I may not have been alive when Secretariat ran his historic Belmont Stakes or when Damascus and Dr. Fager went toe-to-toe, but I have the utmost respect for American racing history and for the people and horses who made the sport what it is today.

That being said, I firmly believe we're in the wrong, and that greatness does in fact come in all forms.

Nobody told Michael Jordan he needed to become a center to be the best basketball player of all-time, Wayne Gretzky never had to take a crack at goaltending to cement his status as a hockey legend, heck, Steve Prefontaine didn't line up in the 100-metre dash and yet we still acknowledge his legendary track prowess.

So why can't the same apply to racing? Why can't we simply celebrate horses like Wise Dan, Groupie Doll, or Speightstown as some of the best of their generation instead of giving ridiculous reasons as to why they aren't among the best ever (as if any of us truly has the authority to dignify one as the best of all-time)?

Why can't we be accepting of international horses and take interest in the Treves, Gentildonnas, and Lord Kanaloas of the world instead of acting as if their races aren't important because they aren't run on our surface of choice?
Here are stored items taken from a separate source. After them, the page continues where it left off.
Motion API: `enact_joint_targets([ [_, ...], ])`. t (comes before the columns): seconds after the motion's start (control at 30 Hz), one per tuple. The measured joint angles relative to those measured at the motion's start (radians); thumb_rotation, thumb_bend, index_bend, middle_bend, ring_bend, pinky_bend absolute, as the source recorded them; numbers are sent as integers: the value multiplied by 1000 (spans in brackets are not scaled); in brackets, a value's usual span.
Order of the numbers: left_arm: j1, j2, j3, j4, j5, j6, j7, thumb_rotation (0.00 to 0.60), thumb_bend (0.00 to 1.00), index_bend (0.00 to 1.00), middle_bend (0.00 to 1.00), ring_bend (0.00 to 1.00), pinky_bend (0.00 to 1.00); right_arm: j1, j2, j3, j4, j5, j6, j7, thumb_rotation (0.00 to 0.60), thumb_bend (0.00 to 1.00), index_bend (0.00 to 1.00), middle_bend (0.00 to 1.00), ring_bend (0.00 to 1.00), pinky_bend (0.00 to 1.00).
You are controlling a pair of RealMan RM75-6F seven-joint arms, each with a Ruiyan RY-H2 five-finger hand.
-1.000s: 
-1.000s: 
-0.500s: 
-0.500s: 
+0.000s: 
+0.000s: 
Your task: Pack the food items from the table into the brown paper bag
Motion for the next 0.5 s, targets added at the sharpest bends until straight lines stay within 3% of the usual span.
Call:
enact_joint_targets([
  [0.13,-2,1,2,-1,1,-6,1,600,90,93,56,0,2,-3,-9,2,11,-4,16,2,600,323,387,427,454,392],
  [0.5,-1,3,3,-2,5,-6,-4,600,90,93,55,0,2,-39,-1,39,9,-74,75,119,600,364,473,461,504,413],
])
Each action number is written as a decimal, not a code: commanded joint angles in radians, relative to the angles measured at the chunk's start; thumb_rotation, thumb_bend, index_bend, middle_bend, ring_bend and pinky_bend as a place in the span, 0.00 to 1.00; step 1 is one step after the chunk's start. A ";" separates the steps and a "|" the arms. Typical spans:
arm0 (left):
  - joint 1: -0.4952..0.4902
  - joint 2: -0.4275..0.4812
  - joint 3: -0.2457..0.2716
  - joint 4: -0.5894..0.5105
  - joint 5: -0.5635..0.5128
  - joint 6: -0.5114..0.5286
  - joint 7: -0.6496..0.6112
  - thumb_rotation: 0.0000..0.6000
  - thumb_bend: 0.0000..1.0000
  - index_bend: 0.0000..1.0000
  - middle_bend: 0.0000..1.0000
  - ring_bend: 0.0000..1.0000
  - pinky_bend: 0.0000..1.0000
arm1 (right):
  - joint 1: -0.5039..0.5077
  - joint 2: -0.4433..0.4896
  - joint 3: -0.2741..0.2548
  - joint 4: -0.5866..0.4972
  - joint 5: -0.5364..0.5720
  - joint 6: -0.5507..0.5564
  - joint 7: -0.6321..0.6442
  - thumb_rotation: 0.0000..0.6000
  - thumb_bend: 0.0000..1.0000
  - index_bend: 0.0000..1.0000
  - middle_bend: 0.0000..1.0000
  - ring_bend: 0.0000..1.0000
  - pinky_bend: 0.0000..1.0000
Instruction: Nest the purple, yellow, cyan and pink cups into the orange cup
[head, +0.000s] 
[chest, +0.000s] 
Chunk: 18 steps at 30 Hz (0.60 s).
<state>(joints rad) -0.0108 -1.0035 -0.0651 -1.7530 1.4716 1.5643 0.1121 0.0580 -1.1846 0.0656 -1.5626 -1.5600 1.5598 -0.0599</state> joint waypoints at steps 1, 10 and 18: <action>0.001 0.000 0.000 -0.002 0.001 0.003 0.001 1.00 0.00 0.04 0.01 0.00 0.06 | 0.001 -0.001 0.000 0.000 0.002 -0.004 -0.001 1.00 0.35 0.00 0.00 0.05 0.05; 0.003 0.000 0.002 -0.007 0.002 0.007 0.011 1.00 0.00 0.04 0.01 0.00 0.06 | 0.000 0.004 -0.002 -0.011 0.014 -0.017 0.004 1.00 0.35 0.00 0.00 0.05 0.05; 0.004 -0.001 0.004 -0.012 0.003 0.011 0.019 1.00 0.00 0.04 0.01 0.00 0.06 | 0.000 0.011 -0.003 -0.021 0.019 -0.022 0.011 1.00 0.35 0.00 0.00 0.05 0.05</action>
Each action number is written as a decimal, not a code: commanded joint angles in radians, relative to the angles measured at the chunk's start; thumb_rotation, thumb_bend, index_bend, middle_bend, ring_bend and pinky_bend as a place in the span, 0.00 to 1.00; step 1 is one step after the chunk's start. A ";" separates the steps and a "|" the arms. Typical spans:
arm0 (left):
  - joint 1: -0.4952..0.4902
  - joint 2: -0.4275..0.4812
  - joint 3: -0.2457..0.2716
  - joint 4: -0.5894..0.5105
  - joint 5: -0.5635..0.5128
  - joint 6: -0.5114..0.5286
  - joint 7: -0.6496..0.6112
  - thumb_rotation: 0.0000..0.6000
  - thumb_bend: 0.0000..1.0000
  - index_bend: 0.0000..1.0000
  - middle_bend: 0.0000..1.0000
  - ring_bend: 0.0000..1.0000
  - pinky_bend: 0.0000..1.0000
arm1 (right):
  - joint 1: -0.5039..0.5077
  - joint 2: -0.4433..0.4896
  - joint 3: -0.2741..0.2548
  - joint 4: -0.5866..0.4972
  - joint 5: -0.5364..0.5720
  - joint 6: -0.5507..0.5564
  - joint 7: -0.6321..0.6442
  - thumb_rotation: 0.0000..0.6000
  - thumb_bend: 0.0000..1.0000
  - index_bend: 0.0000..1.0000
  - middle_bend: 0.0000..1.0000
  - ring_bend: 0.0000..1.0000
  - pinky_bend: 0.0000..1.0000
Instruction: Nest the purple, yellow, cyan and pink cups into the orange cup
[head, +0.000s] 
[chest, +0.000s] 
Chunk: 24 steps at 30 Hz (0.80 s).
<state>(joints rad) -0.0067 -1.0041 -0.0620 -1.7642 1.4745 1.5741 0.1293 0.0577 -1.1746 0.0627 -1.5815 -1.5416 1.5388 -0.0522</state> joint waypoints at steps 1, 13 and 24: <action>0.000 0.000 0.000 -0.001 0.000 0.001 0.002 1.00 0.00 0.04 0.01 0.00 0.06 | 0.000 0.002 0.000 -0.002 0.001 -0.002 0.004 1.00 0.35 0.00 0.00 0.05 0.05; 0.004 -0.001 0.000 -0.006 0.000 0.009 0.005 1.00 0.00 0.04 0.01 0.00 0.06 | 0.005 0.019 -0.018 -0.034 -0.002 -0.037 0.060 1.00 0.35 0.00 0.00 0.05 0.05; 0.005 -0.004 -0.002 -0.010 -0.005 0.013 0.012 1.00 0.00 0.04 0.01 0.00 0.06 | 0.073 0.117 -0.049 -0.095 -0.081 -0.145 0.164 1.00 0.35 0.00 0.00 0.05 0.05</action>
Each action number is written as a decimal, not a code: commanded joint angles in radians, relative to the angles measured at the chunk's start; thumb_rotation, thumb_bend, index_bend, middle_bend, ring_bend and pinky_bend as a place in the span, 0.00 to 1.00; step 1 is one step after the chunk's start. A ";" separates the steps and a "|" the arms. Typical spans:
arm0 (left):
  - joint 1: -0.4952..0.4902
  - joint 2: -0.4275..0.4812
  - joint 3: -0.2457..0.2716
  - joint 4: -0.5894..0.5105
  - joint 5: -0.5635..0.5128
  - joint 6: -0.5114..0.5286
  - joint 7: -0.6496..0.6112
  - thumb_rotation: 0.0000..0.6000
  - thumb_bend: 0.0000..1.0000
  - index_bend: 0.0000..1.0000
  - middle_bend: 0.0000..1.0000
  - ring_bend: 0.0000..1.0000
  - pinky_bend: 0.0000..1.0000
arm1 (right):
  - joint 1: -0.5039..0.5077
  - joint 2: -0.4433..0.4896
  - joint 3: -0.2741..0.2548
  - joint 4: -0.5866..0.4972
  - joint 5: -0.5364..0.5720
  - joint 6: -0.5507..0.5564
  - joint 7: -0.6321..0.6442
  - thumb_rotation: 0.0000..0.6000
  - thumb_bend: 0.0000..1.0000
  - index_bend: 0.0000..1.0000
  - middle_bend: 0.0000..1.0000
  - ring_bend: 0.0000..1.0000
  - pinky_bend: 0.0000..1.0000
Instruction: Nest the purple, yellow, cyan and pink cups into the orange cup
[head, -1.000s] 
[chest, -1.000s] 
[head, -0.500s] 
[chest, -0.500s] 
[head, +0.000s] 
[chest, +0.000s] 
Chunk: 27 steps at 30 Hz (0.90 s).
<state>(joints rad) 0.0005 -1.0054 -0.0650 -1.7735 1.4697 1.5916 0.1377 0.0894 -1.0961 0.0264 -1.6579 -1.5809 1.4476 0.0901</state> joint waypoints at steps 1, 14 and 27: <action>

Let's face the facts. Our races are no better than anyone else's because they're run on dirt and the more we tear down our own horses, the more we deprive ourselves of great stories that could possibly catch the nation's attention. Heck, who's going to support the Wise Dans, Mizdirections, and Midnight Lutes of American racing  if we, as the American racing community, don't wholeheartedly support them ourselves?

It's sad to say, but we're killing our own sport, alienating ourselves from the international racing community, and talking trash on our own horses and until we adjust our attitude, it's all downhill from here.